More Methods of Safely Washing When You Have ACD

If there’s one thing that’s clear, it’s that different people with allergic contact dermatitis (ACD) react to different things and have different “safe products.” The general advice from doctors for contact dermatitis sufferers is to avoid their allergens. Newly-diagnosed ACD patients may find themselves directed toward any number of products which do not contain their allergens but contain a lot of other potential allergens.
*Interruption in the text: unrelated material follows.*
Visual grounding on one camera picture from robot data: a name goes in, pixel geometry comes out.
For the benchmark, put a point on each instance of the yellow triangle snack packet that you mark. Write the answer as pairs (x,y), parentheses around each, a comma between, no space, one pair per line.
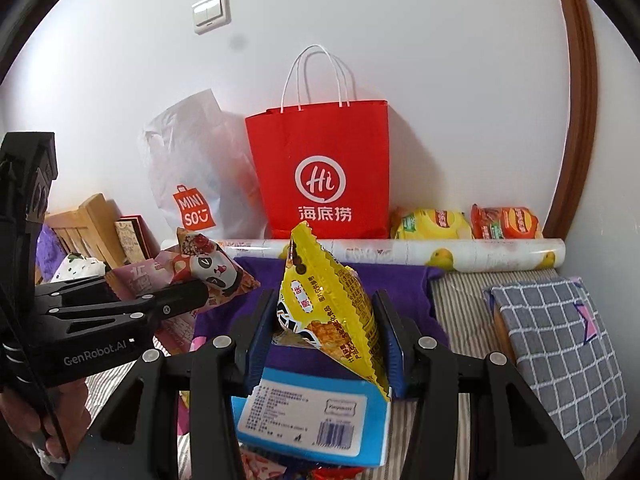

Many ACD sufferers themselves follow a different routine – avoid as many common contact allergens as possible. Why? Susceptibility to contact allergies means that these allergens put your immune system on high alert. Exposure to potential allergens while the body is already on high alert can cause the immune system to begin to see new chemicals as invaders, creating new allergies.
So what do people use to safely clean their bodies? The product used depends on the person and their allergies, with people sometimes switching between products. Doctors often recommend reducing the frequency of baths and showers entirely for dermatitis sufferers. The following are found to be safe with many ACD sufferers:

Water – Water isn’t a disinfectant (although many peoples’ water contains chlorine, which *is* a disinfectant), but then again, a good portion of the microbes on our bodies are beneficial to us. If you’re just trying to wash off a thin layer of sweat, or water may be all you need.

028367827528Kiss My Face Olive Oil Soap – This soap contains only three ingredients: Olive oil, water, and sodium hydroxide. Oil, water, and sodium hydroxide (lye) are the three ingredients required to make any kind of solid soap, with potassium hydroxide (potash) used in place of the lye in soft/liquid soap recipes. This means that a soap containing only oil, water, and potash or lye is the purest form of soap you can get. Olive oil is considered a very mild cleanser when used to make soap, which is why it is often recommended for ACD sufferers.

African Black Soap – Also made with oils and potassium hydroxide, African black soap is traditionally made by women in Africa. It is said to be excellent for those with skin irritations, psoriasis, and eczema. There are many brands of African black soap on the market, containing various additives, but the purest form of African black soap is generally purchased in soft, formless lumps. It contains only potash lye made by burning cocoa pods and plantain peels burnt into ash, cooked with water, shea butter, coconut oil, and palm kernel oil. I expected this to be very drying, since coconut oil and palm kernel oil are quite cleansing when used in soaps, but it was actually quite soothing on my skin; better than olive oil soap. Avoid “melt and pour” varieties, because they contain another common allergen, propylene glycol.

Dilute Bleach Baths – I cannot vouch for this method myself, being quite sensitive to chlorine (which is a key component in bleach), but some people have had tremendous success in reducing their allergic skin irritations/reactions with dilute bleach baths one to three times a week. The theory is that excess Staphylococcus bacteria on the skin’s surface help to exacerbate ACD symptoms, and the bleach kills this bacteria.

Raw Epsom Salt

Raw Epsom Salt

Epsom Salt or Dead Sea Salt Baths – Both of these salts contain magnesium, and the Dead Sea salts contain a number of other key trace minerals. Studies have shown that these salts help to reduce skin inflammation, even in eczema sufferers, and my experience with this treatment on both my scalp and skin has shown likewise. I do not know the ideal salt concentration; I use about 1/4 to 1/2 cup of epsom salt per litre for a short time on my scalp, slightly less for Dead Sea salt, and less than that amount on my body for a longer soak in a bath tub.

Photo by Default to Nature (©2016)

Photo by Default to Nature (©2016)

Soap Nuts – Although liquid made by boiling soap nuts or soap nut powder in water is often suggested as a hair wash, it is also possible to use this mixture as a body wash. It may be slightly drying. Do not store for long periods (more than a few days) without freezing into cubes, as it can develop bacterial growth if it sits for too long.

Of course, you could always make your own soap, as I have done before. I like my homemade soap better for my hands and family. I use African black soap for my body. Soap-calc is a great calculator for telling you how much water and lye or potash to use with the oils you choose. I would recommend, even if you use a recipe from someone’s website, to check it with a soap calculator to make sure it will work as written, and many websites recommend this as well.